• [Required action] Starting from the top of the entries below and ending with the line containing "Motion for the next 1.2", restate every line word for word, pictures omitted.

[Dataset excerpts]

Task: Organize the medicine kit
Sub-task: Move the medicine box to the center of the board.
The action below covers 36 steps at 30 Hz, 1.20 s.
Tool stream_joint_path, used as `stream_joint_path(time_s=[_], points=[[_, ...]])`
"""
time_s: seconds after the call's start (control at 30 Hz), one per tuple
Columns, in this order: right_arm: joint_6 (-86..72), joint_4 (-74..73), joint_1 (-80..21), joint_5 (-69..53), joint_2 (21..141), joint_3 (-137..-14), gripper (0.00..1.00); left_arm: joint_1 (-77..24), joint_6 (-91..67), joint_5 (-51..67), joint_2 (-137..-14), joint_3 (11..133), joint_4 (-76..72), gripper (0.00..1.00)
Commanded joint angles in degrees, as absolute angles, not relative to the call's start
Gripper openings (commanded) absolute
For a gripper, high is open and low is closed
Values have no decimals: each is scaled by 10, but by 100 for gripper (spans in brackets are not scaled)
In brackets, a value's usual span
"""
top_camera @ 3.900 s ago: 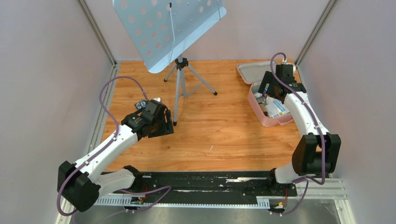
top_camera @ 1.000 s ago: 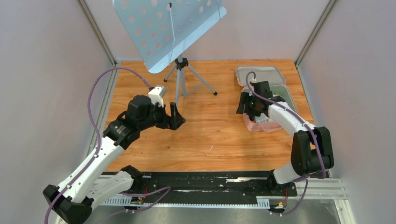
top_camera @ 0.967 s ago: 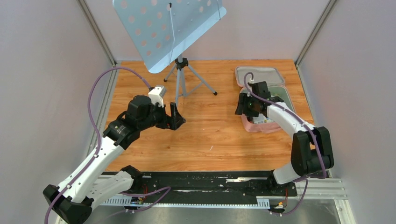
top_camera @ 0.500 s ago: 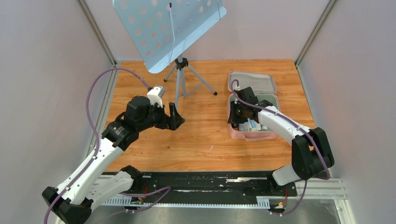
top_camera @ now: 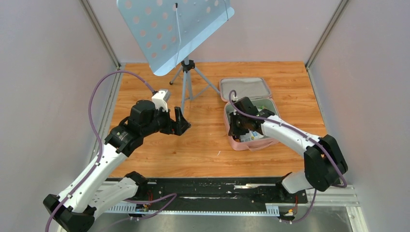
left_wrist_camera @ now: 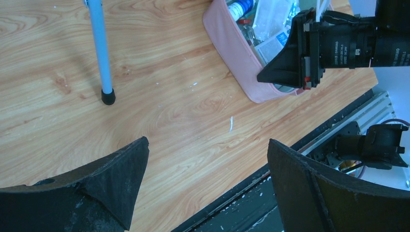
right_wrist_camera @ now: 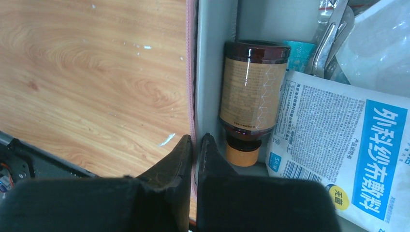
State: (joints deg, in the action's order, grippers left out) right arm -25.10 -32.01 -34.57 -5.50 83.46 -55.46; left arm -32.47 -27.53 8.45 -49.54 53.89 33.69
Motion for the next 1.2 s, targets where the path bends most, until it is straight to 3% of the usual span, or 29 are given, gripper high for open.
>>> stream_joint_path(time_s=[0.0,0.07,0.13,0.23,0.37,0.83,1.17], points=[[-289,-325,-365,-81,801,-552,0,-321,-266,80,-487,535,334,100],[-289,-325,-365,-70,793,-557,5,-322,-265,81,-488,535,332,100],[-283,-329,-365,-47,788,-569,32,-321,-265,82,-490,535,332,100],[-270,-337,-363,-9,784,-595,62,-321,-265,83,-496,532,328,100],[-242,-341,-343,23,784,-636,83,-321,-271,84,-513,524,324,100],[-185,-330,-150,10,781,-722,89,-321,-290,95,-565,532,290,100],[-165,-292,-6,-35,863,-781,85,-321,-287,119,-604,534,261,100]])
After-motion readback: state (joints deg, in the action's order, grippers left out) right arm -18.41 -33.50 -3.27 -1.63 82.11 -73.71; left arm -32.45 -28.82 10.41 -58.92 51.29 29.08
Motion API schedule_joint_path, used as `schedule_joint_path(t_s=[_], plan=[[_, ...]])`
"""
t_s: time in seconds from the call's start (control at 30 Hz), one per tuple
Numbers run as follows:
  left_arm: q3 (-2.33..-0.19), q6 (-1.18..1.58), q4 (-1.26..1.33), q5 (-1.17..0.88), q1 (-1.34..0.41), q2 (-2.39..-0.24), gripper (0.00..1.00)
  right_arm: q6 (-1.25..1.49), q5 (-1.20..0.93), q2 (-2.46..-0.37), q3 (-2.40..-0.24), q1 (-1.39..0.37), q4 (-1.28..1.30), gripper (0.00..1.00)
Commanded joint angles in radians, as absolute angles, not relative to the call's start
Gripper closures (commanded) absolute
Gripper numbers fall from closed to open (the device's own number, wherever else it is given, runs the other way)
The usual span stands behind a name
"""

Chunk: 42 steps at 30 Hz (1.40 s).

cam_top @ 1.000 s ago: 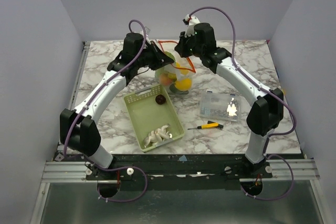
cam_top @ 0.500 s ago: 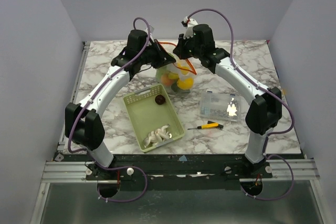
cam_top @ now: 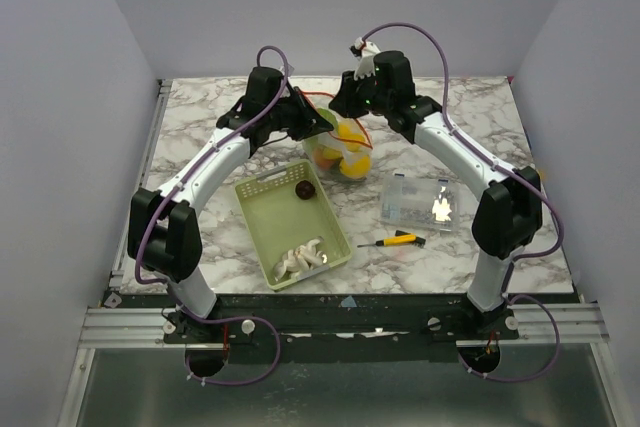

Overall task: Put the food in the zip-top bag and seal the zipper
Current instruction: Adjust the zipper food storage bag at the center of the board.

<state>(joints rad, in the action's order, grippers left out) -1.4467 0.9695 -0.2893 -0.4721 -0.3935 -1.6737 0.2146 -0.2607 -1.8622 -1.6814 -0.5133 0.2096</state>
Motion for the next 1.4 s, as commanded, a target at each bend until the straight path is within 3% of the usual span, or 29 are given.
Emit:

• [Solution]
Task: Organize the medicine kit
Sub-task: Move the medicine box to the center of the board.
The action below covers 36 steps at 30 Hz, 1.20 s.
Tool stream_joint_path, used as `stream_joint_path(time_s=[_], points=[[_, ...]])`
"""
time_s: seconds after the call's start (control at 30 Hz), one per tuple
Columns, in this order: right_arm: joint_6 (-86..72), joint_4 (-74..73), joint_1 (-80..21), joint_5 (-69..53), joint_2 (21..141), joint_3 (-137..-14), gripper (0.00..1.00); left_arm: joint_1 (-77..24), joint_6 (-91..67), joint_5 (-51..67), joint_2 (-137..-14), joint_3 (11..133), joint_4 (-76..72), gripper (0.00..1.00)
Commanded joint angles in degrees, as absolute angles, not relative to the call's start
Gripper openings (commanded) absolute
For a gripper, high is open and low is closed
Values have no decimals: each is scaled by 10, but by 100 for gripper (spans in brackets are not scaled)
In brackets, a value's usual span
"""
top_camera @ 3.900 s ago: 
top_camera @ 1.000 s ago: 
top_camera @ 0.967 s ago: 
top_camera @ 0.500 s ago: 
top_camera @ now: 
left_wrist_camera @ now: 
right_wrist_camera @ now: 
State: (joints deg, in the action's order, grippers left out) right arm -25.10 -32.01 -34.57 -5.50 83.46 -55.46; left arm -32.47 -27.53 8.45 -49.54 53.89 33.69
Motion for the next 1.2 s, targets where the path bends most, until it is straight to 3% of the usual span, or 29 are given, gripper high for open.

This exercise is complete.